=== Data shown ===

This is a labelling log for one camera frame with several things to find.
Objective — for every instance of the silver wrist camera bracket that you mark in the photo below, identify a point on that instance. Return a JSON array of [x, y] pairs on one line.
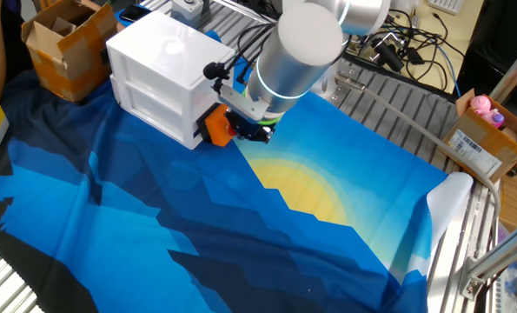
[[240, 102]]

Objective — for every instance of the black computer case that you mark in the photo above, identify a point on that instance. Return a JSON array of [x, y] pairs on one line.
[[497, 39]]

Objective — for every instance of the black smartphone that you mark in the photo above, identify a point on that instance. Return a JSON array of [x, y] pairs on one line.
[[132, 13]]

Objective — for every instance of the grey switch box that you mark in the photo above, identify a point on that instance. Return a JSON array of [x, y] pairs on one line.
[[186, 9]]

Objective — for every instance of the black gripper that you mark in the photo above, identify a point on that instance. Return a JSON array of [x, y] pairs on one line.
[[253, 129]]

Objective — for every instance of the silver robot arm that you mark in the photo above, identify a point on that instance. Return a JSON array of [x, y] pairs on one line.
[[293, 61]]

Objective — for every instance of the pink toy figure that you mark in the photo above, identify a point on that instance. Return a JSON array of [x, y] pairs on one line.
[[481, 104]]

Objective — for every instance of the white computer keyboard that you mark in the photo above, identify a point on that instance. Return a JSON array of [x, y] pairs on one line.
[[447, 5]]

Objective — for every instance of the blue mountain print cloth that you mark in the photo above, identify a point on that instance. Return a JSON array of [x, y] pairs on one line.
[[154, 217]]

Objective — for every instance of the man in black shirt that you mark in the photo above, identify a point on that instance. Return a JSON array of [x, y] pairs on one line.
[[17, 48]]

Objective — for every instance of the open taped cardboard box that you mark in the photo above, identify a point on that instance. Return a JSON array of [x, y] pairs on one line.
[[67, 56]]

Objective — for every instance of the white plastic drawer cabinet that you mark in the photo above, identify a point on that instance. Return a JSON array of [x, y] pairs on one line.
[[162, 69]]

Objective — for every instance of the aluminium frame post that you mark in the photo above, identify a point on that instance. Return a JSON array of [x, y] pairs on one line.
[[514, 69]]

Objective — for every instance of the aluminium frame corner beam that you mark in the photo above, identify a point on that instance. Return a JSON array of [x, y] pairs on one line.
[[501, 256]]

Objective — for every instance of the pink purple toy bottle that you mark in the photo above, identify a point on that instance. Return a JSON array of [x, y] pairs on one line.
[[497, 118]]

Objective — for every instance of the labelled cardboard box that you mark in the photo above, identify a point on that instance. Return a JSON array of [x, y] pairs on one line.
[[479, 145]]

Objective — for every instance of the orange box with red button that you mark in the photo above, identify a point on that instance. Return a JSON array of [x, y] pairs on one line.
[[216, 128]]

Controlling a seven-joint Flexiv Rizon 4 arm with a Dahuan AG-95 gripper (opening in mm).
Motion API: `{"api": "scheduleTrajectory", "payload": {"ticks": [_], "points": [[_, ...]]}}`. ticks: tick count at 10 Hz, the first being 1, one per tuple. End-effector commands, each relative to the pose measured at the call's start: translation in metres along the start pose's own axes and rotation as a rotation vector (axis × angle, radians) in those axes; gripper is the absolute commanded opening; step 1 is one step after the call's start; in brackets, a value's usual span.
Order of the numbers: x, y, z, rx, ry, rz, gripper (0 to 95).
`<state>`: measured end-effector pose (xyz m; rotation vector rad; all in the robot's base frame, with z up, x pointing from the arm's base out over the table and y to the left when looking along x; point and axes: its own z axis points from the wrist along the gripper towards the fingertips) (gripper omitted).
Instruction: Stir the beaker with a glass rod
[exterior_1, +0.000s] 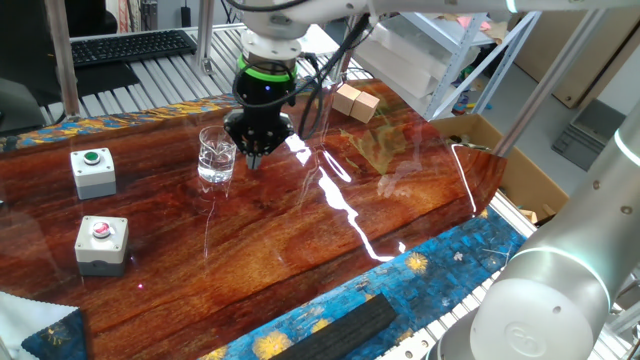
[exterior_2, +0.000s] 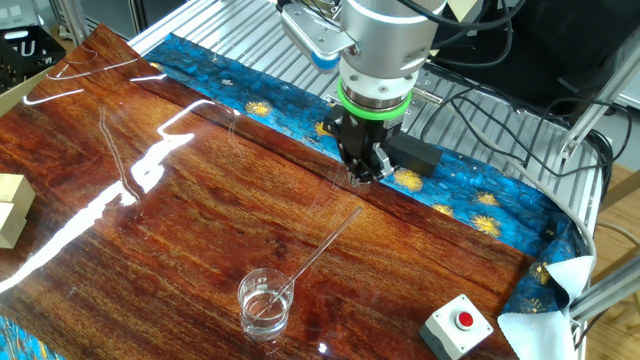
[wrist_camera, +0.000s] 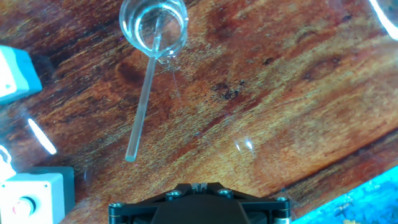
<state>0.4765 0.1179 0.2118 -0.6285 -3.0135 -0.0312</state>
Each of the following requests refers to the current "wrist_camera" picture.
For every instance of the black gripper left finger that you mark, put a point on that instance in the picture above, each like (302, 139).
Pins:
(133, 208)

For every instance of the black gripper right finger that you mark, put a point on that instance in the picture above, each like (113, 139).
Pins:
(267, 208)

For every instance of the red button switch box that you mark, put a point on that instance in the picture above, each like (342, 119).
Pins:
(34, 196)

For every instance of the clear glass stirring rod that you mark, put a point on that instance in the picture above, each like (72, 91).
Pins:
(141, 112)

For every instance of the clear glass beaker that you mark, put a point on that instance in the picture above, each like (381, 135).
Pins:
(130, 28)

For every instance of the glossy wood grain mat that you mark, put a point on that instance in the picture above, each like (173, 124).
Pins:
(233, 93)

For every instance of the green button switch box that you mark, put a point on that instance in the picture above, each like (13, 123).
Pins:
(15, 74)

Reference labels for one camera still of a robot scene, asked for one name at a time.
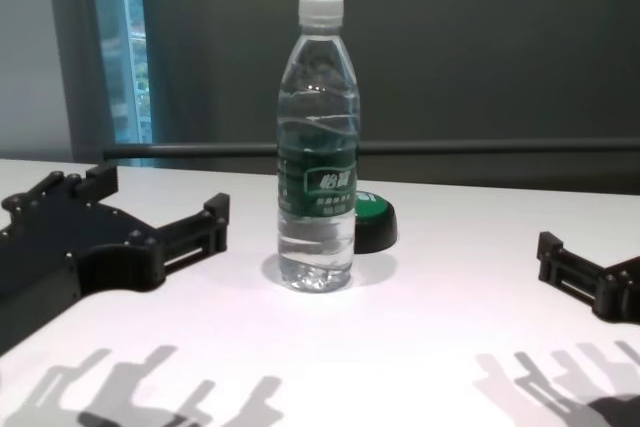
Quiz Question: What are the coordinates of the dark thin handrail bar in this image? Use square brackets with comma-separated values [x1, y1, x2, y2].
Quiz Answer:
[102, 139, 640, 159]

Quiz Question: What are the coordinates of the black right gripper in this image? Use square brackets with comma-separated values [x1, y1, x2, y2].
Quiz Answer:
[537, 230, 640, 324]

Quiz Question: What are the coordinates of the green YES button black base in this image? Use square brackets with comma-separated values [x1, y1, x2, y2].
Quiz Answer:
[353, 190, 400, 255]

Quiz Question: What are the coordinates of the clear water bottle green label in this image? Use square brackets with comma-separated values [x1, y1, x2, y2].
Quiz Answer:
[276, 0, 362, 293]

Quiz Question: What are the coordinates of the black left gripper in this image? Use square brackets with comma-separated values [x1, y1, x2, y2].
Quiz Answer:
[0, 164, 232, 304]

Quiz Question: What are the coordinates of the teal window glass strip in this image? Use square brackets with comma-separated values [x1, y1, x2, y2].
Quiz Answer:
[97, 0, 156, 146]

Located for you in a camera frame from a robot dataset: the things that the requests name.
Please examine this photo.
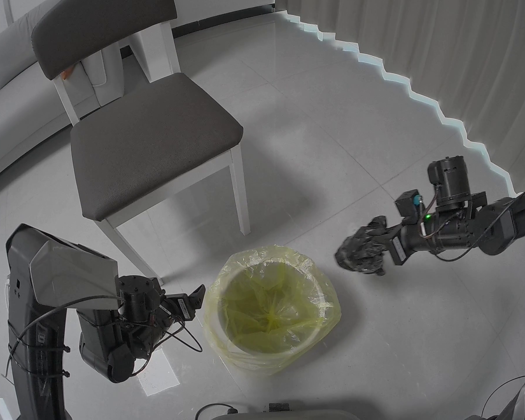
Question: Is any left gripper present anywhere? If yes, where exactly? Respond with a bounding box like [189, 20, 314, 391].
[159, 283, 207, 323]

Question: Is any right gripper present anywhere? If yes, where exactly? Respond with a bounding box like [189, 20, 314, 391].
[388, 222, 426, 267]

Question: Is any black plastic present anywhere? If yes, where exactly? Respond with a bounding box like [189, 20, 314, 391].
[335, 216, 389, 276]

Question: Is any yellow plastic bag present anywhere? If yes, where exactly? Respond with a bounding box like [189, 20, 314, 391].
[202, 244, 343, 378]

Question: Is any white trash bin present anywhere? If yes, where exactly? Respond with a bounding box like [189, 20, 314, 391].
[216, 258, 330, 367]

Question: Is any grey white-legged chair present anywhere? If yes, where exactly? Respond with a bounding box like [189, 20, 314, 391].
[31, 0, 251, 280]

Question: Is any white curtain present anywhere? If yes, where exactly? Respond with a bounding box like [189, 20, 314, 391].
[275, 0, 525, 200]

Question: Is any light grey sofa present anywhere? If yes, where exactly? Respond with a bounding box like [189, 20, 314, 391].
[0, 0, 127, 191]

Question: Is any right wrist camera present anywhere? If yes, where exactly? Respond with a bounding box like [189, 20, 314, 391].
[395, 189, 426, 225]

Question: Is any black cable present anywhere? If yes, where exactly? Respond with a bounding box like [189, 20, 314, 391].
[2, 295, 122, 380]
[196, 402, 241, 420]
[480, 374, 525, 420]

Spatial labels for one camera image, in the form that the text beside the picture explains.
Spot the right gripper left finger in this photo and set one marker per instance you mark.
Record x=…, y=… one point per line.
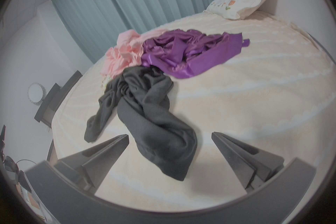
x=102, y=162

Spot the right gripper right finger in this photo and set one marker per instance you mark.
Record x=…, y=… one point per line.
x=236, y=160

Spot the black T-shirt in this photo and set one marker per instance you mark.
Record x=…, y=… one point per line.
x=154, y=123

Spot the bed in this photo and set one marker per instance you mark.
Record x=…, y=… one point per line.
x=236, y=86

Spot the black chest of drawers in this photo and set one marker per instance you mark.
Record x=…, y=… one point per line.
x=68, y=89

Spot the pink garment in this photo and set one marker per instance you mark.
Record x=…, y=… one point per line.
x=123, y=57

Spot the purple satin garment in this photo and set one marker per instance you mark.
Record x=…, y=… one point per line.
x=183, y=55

===

▶ [Your objective] Which lines of the material above hold the string "requests"? Pull them out.

▶ [Exercise solution]
Each of the following requests refers to the current "wrist_camera" picture.
Located for you in a camera frame from a robot dataset: the things that the requests name.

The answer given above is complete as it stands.